What is required —
Which lines of the data below contain "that"? Please show them all.

===== Recorded data =====

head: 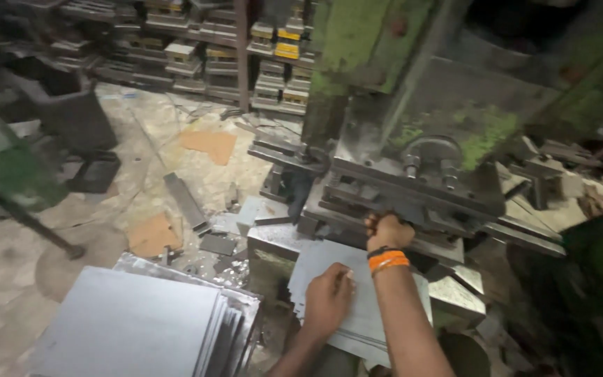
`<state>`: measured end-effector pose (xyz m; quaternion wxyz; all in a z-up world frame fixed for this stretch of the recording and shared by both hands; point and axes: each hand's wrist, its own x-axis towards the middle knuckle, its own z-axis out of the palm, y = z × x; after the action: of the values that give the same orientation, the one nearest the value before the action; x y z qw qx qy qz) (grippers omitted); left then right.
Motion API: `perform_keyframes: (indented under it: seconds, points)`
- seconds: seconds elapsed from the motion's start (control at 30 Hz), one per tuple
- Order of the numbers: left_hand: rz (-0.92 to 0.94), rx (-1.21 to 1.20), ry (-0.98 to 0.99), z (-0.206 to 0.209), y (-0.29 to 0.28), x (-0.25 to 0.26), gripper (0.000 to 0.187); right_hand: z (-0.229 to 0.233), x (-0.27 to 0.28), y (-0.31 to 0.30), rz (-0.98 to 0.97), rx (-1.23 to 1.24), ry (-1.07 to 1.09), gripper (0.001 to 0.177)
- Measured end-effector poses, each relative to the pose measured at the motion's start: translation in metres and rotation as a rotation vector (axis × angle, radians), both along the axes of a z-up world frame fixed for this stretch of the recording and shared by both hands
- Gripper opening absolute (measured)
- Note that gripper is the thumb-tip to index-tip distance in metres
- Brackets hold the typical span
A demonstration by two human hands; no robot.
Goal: The person is using a manual punching machine to punch holes into rectangular metal sheets and then stacking them.
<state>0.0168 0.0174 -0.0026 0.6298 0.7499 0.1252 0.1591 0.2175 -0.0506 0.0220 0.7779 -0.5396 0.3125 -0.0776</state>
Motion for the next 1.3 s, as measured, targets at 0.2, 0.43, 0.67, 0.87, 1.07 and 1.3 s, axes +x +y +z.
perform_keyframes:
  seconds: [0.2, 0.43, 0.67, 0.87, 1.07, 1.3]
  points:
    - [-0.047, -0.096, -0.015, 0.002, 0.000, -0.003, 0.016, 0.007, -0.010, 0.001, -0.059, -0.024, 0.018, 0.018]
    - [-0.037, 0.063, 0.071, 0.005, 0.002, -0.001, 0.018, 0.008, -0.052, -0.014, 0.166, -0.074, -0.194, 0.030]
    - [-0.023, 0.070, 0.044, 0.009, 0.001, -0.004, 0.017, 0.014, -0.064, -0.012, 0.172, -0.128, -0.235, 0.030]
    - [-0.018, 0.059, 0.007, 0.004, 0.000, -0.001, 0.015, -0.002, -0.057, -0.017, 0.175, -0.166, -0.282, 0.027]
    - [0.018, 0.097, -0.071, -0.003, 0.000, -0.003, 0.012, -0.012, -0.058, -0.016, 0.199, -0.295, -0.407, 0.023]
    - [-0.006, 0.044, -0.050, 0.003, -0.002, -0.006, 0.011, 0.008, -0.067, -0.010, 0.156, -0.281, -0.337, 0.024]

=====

Solved exercise —
`<state>`: measured end-effector pose (xyz m; quaternion wxyz; all in a z-up world frame fixed for this stretch of the recording and shared by both hands; point and axes: each hand's wrist, its own x-axis towards the middle knuckle, its own z-axis out of the palm, y = z × x; after the action: of the values that give the same orientation, the one nearest the value before the action; x y z qw qx qy qz) (grippers omitted); left then right.
- Note that gripper is the thumb-tip to index-tip distance in metres

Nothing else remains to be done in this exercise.